Just a plain simple writer of mysteries who also has female protagonists.

Pat Marinelli said...

Great post! Love the coffee comments, but I think I should tell you J. D. Robb prefers tea. So this Sunday morning, put the kettle on with that coffee pot.

Your book looks interesting, I'm going to add it to me next book-shopping list. Love the 20's era.

J.J. Murphy said...

Yeah, J.D. eats up all the jelly doughnuts too!
Thanks for reading.

Msmstry said...

M.D. Lake, who won the 1993 Agatha for his short story, "Kim's Game, reminded folks that using initials rather than a full name allowed the print to be larger on the cover. He also had a female protagonist.

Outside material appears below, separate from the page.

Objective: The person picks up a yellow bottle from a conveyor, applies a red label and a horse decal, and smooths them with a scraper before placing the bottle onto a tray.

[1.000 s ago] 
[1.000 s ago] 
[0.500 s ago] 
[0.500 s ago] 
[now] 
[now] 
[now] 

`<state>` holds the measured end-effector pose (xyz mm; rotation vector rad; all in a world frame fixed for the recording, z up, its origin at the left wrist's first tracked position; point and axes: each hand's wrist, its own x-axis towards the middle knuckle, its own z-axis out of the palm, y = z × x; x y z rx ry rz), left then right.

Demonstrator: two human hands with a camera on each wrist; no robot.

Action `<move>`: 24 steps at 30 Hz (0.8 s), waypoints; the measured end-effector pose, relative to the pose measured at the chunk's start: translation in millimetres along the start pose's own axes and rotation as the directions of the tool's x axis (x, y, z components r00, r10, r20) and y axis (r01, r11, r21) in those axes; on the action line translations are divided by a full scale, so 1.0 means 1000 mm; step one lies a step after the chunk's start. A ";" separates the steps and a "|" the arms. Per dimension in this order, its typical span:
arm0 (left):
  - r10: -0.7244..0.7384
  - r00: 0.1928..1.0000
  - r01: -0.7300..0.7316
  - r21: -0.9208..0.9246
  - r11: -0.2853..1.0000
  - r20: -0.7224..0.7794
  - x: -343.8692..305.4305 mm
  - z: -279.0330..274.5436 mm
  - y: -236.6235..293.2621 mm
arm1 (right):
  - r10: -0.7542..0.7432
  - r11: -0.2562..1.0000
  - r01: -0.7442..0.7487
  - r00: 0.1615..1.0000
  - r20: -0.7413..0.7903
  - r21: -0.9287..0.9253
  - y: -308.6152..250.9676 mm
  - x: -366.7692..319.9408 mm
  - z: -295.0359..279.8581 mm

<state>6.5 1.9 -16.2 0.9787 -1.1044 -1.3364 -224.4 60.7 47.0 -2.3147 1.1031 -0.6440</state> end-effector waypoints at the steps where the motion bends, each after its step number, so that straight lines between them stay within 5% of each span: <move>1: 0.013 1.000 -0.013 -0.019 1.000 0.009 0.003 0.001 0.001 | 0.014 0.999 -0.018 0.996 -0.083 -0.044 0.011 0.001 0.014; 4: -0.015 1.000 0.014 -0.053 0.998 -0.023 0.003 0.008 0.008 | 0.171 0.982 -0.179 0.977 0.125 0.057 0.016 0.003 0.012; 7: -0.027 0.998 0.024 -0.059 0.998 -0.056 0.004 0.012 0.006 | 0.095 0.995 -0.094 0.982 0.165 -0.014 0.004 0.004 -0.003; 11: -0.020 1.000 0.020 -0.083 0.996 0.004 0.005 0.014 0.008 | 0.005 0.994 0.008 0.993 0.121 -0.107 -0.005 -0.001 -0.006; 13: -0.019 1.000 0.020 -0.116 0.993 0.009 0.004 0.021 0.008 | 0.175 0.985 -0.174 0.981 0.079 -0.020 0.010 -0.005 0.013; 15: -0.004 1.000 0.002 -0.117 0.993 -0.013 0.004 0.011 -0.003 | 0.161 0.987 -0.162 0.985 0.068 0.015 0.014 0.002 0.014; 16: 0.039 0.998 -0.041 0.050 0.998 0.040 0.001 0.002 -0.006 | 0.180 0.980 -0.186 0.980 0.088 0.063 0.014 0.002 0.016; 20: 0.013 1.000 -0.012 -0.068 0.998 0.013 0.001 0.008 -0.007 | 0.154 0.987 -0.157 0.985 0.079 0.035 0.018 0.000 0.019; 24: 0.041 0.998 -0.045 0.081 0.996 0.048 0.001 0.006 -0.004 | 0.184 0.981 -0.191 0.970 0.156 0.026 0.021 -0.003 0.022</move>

I, personally, don't care which gender writes my books as long as they're well written, well plotted, and well delivered!

Margaret Maron said...

Can't think of all the Round Table cohorts, but Robert Benchley, who shared a tiny office with her at the New Yorker, comes instantly to mind. And playright George Kaufman, who was very tall and supposedly afraid of being accosted by midgets.

Marcia Talley said...

The title of your posting reminds me of the official state motto of Maryland: "Fatti maschii, parole femine." Variously translated as "Manly deeds, womanly words" or, as MD is being very PC these days, "Strong deeds, gentle words." I prefer "speak softly, but carry a big stick."

But I digress ... loved your posting, JJ.

Julie D said...

This is great, J.J! I, too, am outnumbered in all aspect of my life, and I, too, wrote an opposite gender protagonist, and in his voice. I 'wrote like a man, thought like a man'. It was fun, and I know what I did isn't original, but from word one, I never considered doing it any other way. Now when I asked my agent if I should use initials in my name so my gender wasn't so obvious, she said 'absolutely NOT!' I'm glad.

Looking forward to getting to know Dorothy better.